If you’re thinking that this might have been a publicity stunt, well, so are lots of people. Teslas don’t have a “full self-driving” mode. Autopilot, the automaker’s semiautonomous system, is made for highways, not the sort of private road shown in a video of the alleged crash published by the robotics company. Promobot seems to start falling over just a moment before the car gets to it. And that video appears to show a rope snaking away from the incident—the sort that could be used, say, to pull down a robot that hadn’t been hit by a car at all. The company, also called Promobot, did not respond to a request for comment. Tesla declined to comment.

In the vast madness of CES, publicity stunts are de rigeur. What’s striking about this one is that it played on a criticism of Elon Musk’s ever-in-the-headlines company: That Tesla doesn’t do enough to ensure its customers know the limitations of Autopilot, which needs constant human supervision. And research shows that the general public is rather confused about what “self-driving” means in different contexts.

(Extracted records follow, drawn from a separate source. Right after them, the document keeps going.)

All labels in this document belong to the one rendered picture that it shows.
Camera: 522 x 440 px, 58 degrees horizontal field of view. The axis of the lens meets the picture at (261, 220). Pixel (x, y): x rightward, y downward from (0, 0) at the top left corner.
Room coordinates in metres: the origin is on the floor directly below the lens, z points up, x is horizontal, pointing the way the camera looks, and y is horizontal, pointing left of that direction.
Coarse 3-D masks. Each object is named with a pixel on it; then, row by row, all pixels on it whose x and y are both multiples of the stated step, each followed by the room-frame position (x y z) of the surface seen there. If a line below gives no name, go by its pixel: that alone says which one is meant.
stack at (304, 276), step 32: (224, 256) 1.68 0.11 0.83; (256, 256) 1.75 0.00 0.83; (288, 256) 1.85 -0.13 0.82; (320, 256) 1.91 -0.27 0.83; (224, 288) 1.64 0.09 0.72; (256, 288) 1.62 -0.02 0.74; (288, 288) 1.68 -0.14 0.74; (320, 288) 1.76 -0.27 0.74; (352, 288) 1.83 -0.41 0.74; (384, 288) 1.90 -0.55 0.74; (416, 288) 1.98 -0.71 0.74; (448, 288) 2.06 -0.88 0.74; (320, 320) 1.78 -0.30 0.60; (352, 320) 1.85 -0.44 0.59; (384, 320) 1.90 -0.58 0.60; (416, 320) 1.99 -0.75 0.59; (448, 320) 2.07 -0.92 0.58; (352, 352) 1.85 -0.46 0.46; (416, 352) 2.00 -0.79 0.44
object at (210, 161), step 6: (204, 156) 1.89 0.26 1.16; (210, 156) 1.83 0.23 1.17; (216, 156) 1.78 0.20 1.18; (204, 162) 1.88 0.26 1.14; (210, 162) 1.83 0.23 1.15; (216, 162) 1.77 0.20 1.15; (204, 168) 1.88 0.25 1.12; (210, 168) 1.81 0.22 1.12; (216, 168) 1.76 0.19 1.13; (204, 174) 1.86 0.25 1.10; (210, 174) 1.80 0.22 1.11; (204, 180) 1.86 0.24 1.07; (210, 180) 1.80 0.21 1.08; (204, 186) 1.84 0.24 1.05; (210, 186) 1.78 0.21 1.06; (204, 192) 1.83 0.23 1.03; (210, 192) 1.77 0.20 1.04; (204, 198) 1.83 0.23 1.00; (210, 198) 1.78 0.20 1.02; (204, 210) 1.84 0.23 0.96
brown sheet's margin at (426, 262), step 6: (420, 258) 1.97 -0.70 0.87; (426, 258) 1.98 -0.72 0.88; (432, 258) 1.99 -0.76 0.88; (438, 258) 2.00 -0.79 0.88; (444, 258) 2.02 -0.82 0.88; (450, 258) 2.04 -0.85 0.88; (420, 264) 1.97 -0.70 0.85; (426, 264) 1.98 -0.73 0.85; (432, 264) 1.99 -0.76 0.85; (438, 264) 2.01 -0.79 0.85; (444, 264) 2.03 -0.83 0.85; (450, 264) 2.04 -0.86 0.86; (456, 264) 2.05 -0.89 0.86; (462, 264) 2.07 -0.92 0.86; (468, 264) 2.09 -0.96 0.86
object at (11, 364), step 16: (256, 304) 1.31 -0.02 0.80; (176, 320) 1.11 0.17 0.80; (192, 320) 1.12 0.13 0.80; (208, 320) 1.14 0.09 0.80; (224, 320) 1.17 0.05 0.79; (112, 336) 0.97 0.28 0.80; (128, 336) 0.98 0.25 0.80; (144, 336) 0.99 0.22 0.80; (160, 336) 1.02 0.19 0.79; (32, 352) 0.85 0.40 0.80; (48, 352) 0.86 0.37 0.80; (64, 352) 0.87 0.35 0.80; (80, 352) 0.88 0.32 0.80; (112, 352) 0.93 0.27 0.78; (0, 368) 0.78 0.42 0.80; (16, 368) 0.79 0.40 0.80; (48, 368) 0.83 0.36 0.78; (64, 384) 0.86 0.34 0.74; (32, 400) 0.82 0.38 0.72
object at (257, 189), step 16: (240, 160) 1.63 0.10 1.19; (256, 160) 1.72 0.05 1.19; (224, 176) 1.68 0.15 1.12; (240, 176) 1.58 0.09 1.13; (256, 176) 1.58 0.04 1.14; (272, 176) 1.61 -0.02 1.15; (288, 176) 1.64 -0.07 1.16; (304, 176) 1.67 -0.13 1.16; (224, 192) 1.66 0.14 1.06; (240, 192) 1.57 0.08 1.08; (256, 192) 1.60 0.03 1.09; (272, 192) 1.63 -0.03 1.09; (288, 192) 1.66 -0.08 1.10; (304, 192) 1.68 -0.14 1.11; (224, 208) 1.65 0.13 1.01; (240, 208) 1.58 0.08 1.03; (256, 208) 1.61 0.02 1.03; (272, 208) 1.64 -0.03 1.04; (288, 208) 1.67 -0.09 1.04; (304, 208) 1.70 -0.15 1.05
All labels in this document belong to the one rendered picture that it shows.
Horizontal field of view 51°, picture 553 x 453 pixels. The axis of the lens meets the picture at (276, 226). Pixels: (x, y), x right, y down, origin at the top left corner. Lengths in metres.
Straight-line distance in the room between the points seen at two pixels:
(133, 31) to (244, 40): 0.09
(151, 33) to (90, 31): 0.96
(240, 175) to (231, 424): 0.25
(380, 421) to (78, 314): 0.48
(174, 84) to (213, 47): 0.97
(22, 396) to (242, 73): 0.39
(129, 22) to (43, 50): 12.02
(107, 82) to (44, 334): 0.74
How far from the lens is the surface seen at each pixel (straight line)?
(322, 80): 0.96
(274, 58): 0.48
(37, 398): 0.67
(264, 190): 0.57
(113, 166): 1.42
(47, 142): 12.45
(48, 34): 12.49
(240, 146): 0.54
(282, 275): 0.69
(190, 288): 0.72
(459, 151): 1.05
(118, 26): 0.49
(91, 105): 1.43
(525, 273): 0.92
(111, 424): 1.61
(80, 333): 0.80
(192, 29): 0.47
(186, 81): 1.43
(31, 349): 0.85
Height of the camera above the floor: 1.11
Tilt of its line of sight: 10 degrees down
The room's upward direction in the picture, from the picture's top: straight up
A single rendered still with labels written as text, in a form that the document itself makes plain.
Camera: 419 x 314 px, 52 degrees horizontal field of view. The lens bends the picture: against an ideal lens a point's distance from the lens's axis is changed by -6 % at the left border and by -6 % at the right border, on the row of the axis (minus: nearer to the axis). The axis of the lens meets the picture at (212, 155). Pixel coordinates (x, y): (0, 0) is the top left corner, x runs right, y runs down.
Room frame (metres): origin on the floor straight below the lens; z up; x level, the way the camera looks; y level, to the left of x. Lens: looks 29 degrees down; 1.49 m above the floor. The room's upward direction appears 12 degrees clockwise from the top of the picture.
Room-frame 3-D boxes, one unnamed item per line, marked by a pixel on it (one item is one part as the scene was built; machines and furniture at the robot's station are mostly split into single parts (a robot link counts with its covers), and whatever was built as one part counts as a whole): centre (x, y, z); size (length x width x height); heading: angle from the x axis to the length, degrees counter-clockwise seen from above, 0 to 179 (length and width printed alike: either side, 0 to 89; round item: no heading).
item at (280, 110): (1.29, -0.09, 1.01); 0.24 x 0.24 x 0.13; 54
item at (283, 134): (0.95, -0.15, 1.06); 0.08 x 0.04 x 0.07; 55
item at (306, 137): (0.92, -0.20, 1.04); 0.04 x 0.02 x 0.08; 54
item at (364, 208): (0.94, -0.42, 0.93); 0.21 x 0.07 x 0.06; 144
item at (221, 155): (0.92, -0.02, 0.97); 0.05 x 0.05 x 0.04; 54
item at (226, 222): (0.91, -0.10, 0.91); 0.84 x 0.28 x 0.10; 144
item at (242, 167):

So it’s auspicious that elsewhere in Vegas, a handful of those actually involved in the self-driving industry were gearing up to fight exactly the sort of robotic misconceptions that made the company’s story so very sexy. On Monday, a group of automated vehicle developers, suppliers, and advocacy groups rolled out a new coalition for public education on automated vehicles, called the Partnership for Automated Vehicle Education, or PAVE.

“Media interest is picking up, public attention is dialing in, and people are, understandably, a bit confused,” Kyle Vogt, the chief technology officer at the AV developer Cruise, said of automated vehicle technology in a press conference Monday. (Cruise and its parent company, General Motors, are members of the coalition.) “There’s a lot misinformation floating around, and it’s on all of us, especially this group here, to help correct that.”

Indeed: Contrary to commentary, headlines, and marketing from the tech developers themselves, there are zero self-driving cars available for purchase today. Similarly, there are zero self-driving cars ferrying passengers around—even Waymo still has safety drivers in the vehicles’ front seats, monitoring the technology for hiccups. (The company says it has tested some totally self-driving vehicles in Arizona, without anyone behind the wheel, but hasn’t put members of the public in them yet.) But here’s the confusing part: Carmakers like Audi, GM, and Nissan do offer advanced driver assistance features that keep the car in its lane and away from other vehicles—which can feel a whole lot like the car is driving itself. Research indicates these systems can and do make driving much safer—but that consumers aren’t always sure about their limitations, or how they work.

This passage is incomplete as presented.